Cependant, au regard de l’effondrement de son audience nationale depuis la fin des années 1970, les positions locales du PCF résistent relativement bien : le nombre de municipalités communistes ne diminue que lentement tout au long des trente dernières années. Aujourd’hui encore le PCF gère une cinquantaine de villes de plus de 10 000 habitants et peut s’appuyer sur des réseaux militants locaux. Il compte environ 40 000 adhérents, présents dans une diversité de territoire, notamment dans de petites villes où les autres forces politiques de gauche et de l’écologie sont quasiment absentes.
Une base militante de plus en plus réduite
La base militante et électorale du parti s’est néanmoins réduite continuellement sous le coup de multiples facteurs liés à l’effondrement de l’URSS mais aussi aux recompositions du tissu industriel et des classes populaires.
La présidentialisation du régime de la Ve République est également un frein au maintien d’une organisation militante ancrée dans les milieux populaires. Elle favorise en effet une personnification du jeu politique et une transformation des partis en machines électorales tournées vers la présidentielle, tout particulièrement depuis le couplage des élections présidentielles et législatives et l’inversion du calendrier électoral en 2001.
La délégitimation des partis et des idéologies politiques, tout autant que la focalisation des débats politiques et médiatiques sur les enjeux électoraux du moment, sont peu propices au déploiement dans le temps et dans les milieux populaires d’un tissu militant structuré.

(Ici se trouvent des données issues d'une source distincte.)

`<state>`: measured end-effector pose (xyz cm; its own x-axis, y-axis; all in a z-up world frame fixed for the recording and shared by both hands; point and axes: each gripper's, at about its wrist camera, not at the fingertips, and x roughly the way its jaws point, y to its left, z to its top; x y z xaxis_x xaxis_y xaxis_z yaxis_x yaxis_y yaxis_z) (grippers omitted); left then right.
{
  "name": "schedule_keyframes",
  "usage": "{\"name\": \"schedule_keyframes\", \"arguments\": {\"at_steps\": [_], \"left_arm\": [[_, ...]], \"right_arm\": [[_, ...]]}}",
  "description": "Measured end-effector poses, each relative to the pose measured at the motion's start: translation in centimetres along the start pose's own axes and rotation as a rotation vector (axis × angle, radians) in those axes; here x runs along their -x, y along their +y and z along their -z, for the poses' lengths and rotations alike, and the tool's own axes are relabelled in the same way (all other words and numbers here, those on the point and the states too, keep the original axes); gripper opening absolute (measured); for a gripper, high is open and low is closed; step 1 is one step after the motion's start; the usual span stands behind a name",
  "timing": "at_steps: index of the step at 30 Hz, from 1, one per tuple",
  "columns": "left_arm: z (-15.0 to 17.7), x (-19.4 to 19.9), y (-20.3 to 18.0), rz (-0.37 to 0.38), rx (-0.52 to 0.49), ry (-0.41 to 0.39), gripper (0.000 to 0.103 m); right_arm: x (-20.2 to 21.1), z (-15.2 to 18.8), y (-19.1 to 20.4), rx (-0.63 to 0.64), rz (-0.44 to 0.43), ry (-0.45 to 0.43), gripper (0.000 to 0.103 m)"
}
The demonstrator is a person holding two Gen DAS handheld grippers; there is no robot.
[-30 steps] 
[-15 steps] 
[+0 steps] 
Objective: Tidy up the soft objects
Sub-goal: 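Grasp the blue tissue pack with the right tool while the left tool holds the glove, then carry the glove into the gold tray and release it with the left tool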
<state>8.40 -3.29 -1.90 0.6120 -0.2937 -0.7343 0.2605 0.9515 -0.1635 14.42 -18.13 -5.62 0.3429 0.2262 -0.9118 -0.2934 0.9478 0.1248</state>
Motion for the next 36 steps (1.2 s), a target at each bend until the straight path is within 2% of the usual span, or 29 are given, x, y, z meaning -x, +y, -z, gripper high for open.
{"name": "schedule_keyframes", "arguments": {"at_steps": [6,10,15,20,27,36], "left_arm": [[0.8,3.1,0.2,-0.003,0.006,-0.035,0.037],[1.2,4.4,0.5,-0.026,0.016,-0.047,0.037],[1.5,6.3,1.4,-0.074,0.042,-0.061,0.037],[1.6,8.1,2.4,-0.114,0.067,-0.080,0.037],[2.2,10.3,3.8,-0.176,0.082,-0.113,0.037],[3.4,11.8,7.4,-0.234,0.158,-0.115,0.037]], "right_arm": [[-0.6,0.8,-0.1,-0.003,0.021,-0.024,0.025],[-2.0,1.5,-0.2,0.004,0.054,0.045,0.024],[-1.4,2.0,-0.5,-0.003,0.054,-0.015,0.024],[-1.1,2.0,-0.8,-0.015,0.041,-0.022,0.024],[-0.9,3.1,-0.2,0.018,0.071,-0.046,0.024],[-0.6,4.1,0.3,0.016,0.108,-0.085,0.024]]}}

Une gauche divisée et fragilisée
Marie-Georges Buffet est la dernière communiste à s’être présentée à l’élection présidentielle. En 2007, elle a rassemblé 1,9 % des suffrages, le plus faible score jamais obtenu par le PCF. Les relais du parti dans les quartiers et les entreprises se sont érodés : ses élus locaux proviennent désormais davantage des classes moyennes, notamment de la fonction publique territoriale, tandis que les profils issus du syndicalisme ouvrier se font de plus en plus rares.

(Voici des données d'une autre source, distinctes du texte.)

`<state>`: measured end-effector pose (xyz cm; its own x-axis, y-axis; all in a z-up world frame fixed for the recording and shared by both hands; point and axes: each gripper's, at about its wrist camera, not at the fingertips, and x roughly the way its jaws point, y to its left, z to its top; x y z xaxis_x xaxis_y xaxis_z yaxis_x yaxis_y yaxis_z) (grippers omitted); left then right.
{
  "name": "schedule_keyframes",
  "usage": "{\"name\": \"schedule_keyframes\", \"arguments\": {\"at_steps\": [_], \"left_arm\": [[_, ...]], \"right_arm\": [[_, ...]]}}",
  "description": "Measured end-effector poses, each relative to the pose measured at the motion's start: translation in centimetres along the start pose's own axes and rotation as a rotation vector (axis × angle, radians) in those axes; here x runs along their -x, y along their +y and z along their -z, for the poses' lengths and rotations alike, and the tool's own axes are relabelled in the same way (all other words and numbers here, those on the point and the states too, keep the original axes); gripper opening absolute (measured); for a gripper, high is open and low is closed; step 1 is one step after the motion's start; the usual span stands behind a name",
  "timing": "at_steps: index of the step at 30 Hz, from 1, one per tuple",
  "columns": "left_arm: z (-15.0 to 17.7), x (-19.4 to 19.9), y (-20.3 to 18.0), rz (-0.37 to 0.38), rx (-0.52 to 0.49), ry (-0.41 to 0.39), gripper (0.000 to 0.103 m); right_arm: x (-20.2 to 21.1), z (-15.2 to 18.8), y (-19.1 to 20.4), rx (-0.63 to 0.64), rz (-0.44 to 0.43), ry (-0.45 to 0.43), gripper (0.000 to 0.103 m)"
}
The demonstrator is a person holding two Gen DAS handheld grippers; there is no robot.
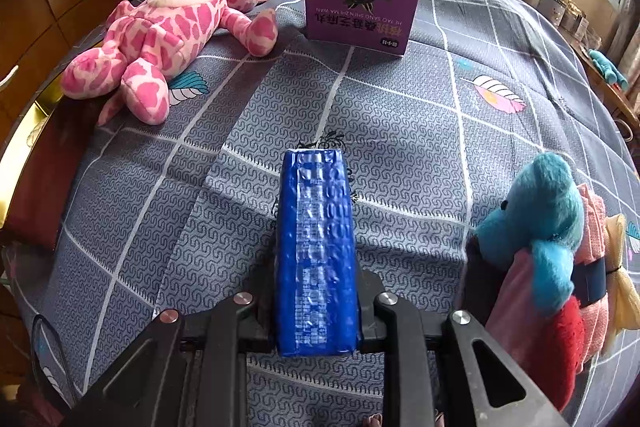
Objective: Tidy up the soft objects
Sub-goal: 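Carry the glove into the gold tray and release it with the left tool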
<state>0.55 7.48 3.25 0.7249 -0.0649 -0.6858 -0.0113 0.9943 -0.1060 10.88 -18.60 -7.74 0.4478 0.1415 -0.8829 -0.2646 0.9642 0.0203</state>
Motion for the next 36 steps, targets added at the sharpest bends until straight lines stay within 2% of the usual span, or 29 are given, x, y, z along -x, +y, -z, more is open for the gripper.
{"name": "schedule_keyframes", "arguments": {"at_steps": [7,15,22,26,30,34,36], "left_arm": [[0.3,-0.5,3.7,-0.023,0.086,0.018,0.037],[0.6,-1.7,12.8,-0.044,0.350,0.067,0.037],[-0.4,-5.4,17.3,-0.050,0.487,0.131,0.037],[-1.9,-8.3,18.3,-0.065,0.527,0.156,0.038],[-3.2,-11.6,18.4,-0.092,0.516,0.192,0.040],[-3.8,-14.1,18.2,-0.118,0.476,0.226,0.060],[-3.6,-14.2,18.1,-0.142,0.469,0.228,0.061]], "right_arm": [[0.0,0.5,0.7,0.011,0.044,-0.042,0.024],[0.2,1.4,1.7,0.029,0.114,-0.105,0.024],[0.3,1.6,1.8,0.023,0.126,-0.130,0.024],[0.3,1.7,1.7,0.018,0.124,-0.136,0.024],[0.4,1.7,1.6,0.009,0.123,-0.143,0.024],[0.5,1.8,1.5,0.004,0.124,-0.148,0.024],[0.5,1.7,1.5,0.002,0.124,-0.148,0.024]]}}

Les syndicalistes, en proie à des difficultés dans leur entreprise, prolongent moins facilement leur engagement dans la scène politique qui s’embourgeoise et se professionnalise. La participation du PCF à des gouvernements qui ont privatisé et se sont résignés à accompagner le déclin de l’État social, d’abord en 1983-1984 puis en 1997-2002, a contribué à détourner les classes populaires de ce parti.

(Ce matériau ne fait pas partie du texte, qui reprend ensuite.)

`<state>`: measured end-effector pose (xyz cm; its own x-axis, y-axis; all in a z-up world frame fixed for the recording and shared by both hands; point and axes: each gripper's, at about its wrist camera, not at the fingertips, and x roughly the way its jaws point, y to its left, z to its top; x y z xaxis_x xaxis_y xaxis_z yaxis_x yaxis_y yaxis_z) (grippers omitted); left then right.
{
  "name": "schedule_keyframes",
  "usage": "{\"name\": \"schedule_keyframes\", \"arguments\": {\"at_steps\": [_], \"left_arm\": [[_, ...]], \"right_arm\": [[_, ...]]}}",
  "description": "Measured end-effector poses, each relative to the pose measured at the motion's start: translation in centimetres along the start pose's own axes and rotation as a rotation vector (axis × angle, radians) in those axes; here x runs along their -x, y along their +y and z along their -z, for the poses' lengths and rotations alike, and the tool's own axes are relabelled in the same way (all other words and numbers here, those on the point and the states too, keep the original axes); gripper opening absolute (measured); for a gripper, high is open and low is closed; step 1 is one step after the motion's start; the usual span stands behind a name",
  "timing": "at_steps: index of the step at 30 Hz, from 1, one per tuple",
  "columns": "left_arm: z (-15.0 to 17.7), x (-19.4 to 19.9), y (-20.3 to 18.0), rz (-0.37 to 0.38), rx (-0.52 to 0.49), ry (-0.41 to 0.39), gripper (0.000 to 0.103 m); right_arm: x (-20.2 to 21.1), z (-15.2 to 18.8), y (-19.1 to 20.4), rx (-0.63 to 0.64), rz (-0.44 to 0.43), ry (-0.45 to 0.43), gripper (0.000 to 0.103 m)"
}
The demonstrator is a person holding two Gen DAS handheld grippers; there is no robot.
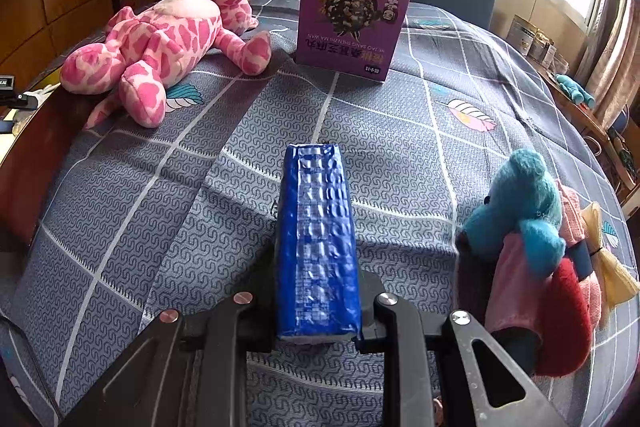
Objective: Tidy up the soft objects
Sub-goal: 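Carry the glove into the gold tray and release it with the left tool, then carry the blue tissue pack into the gold tray and open the right tool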
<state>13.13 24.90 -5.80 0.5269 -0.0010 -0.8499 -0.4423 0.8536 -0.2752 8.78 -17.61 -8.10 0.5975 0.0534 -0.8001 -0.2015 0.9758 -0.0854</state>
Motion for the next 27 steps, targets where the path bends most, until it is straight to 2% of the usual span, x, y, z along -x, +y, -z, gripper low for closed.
{"name": "schedule_keyframes", "arguments": {"at_steps": [1,4,9,13,19,22,25,27], "left_arm": [[0.2,0.3,0.0,0.008,-0.006,-0.011,0.062],[0.9,1.7,0.0,-0.038,-0.042,-0.053,0.064],[3.0,5.3,0.1,-0.064,-0.082,-0.127,0.066],[5.0,8.1,-0.4,-0.054,-0.122,-0.181,0.072],[7.9,11.2,-1.1,-0.045,-0.189,-0.238,0.072],[9.1,12.4,-1.5,-0.048,-0.223,-0.255,0.073],[9.9,13.1,-1.6,-0.040,-0.239,-0.267,0.074],[10.2,13.5,-1.7,-0.043,-0.245,-0.279,0.076]], "right_arm": [[0.0,0.0,0.0,-0.002,0.000,0.000,0.024],[0.0,0.0,0.0,-0.007,0.001,0.000,0.024],[-0.1,-0.1,0.0,-0.012,0.005,0.007,0.024],[-0.2,-0.4,0.2,-0.010,0.021,0.026,0.024],[0.0,-0.7,0.1,-0.044,0.020,0.061,0.024],[0.4,-0.9,0.2,-0.066,0.006,0.074,0.024],[1.9,-1.2,0.9,-0.075,-0.021,0.040,0.024],[3.1,-1.7,1.8,-0.069,-0.069,0.018,0.024]]}}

Marie-Georges Buffet en 2007.
Pour contrer à cette tendance, la direction du PCF a remis en avant depuis les années 2000 un souci d’ancrage spécifique dans les milieux populaires, avec un discours centré sur le monde du travail et la volonté de promouvoir des syndicalistes et des militants du mouvement social dans les directions. Cette stratégie de retour aux fondamentaux prend du temps et pâtit de la dynamique imposée par la présidentielle.
Démocratie militante et personnalisation du jeu politique
C’est tant pour marquer sa singularité face à Mélenchon que dans l’objectif de renouer avec les classes populaires que Fabien Roussel s’est emparé à son tour des thématiques de l’insécurité et l’immigration, parfois dans un sens conservateur, exprimant une reprise de l’agenda sécuritaire de la droite et du gouvernement.
Sa participation à la manifestation des policiers du 19 mai contre l’institution judiciaire a ainsi provoqué des mécontentements en interne. Elle pose la question de la démocratie militante car il est difficile de savoir si certaines positions de Roussel, qui peuvent surprendre les militants, reposent sur des délibérations collectives.
Là encore, on peut y déceler un effet du jeu de la présidentielle qui personnalise l’action politique et rend difficile le contrôle militant sur les candidats. Cette difficulté à faire vivre un collectif militant se retrouve également dans le camp de Mélenchon, dont les organisations successives (Parti de gauche, LFI) sont surtout mises au service de sa stratégie présidentielle et peinent à se structurer sur le territoire.